Inflammation, autophagy, and obesity: common features in the pathogenesis of pancreatitis and pancreatic cancer

Abstract

Inflammation and autophagy are cellular defense mechanisms. When these processes are deregulated (deficient or overactivated) they produce pathologic effects, such as oxidative stress, metabolic impairments, and cell death. Unresolved inflammation and disrupted regulation of autophagy are common features of pancreatitis and pancreatic cancer. Furthermore, obesity, a risk factor for pancreatitis and pancreatic cancer, promotes inflammation and inhibits or deregulates autophagy, creating an environment that facilitates the induction and progression of pancreatic diseases. However, little is known about how inflammation, autophagy, and obesity interact to promote exocrine pancreatic disorders. We review the roles of inflammation and autophagy, and their deregulation by obesity, in pancreatic diseases. We discuss the connections among disordered pathways and important areas for future research.

Figure 1

Inflammation in acute pancreatitis. Acinar cells respond to initial insult by activating transcription factors such as NF-κB, activator protein-1 (AP-1), and NFAT, leading to production of cytokines and other mediators that initiate the inflammatory response. Inflammation is also induced by release of DAMPs from damaged or dying cells, which activates inflammasomes. The inflammatory mediators recruit neutrophils, macrophages, and T cells into the pancreas, leading to cytokine storm and systemic inflammation. In most cases, pancreatic injury and inflammation resolves, but if perpetuated it can lead to potentially fatal SIRS and multiple organ dysfunction (MODS). Dashed lines indicate pathways that are likely but not proven in pancreatitis.

Figure 2

Inflammation in PDAC. Activation of Kras in pancreatic epithelial cells promotes production of inflammatory mediators (including IL-6 and IL-11, which activate STAT3 in an autocrine manner) or recruits myeloid cells that produce IL-6 and sIL-6R to activate STAT3 in a paracrine manner.
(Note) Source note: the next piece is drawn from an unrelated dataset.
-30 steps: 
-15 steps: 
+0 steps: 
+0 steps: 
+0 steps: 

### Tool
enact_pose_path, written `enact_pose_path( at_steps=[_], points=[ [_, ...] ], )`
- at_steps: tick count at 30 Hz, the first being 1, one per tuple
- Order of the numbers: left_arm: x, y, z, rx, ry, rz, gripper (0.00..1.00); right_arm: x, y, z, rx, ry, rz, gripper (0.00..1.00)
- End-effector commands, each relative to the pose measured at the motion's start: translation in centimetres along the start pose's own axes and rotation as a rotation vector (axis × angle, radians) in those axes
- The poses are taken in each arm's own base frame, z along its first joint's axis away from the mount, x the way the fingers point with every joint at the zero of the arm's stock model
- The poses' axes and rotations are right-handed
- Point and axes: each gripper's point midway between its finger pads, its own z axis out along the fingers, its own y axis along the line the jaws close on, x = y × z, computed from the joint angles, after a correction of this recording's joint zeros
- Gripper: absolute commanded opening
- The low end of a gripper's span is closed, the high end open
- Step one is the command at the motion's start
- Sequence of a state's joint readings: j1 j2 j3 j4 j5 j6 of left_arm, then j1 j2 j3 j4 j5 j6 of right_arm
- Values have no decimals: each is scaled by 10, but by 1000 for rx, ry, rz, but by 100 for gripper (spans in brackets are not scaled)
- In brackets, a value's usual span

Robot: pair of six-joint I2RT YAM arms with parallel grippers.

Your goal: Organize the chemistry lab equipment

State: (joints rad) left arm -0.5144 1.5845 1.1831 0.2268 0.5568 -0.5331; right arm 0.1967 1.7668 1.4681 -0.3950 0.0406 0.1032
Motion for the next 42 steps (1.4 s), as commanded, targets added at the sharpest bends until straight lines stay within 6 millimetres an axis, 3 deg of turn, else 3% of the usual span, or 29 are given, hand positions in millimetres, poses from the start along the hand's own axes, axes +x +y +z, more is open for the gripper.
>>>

NF-κB also can be activated in an autocrine or paracrine manner by TNFα and IL-1α, creating a positive-feedback loop to maintain the tumor’s inflammatory microenvironment. Inflammation-induced activation of STAT3 and NF-κB promotes cell survival, proliferation, and the EMT, which contribute to initiation and progression of PDAC. Pancreatic neoplastic cells that express oncogenic Kras also produce the inflammatory cytokine granulocyte-macrophage colony–stimulating factor (GM-CSF), leading to recruitment of myeloid progenitor cells and their subsequent differentiation into MDSCs, which suppress the immune surveillance function of CD8⁺ T cells. COX2, cyclooxygenase 2; MMP, matrix metalloproteinase.

Figure 3

Dual role of autophagy in PDAC development. PDAC cells require efficient autophagy to survive hypoxia, nutrient deprivation, metabolic stress, and exposure to chemotherapeutic agents. Basal autophagy therefore promotes growth of PDACs by maintaining functional mitochondria, reducing ROS and DNA damage, supplying tricarboxylic acid (TCA) cycle metabolites, and facilitating glycolysis. In contrast, autophagy suppresses PDAC initiation: it limits ROS production, genomic damage, cell injury, and inflammation; and eliminates oncogenic aggregates of p62, to prevent transformation of epithelial cells.

Figure 4

Autophagy limits inflammation. Pancreatitis and obesity each reduce the efficacy of, or lead to defects in, autophagy. Reduced autophagy promotes inflammation and tumorigenesis in patients with pancreatitis or obesity.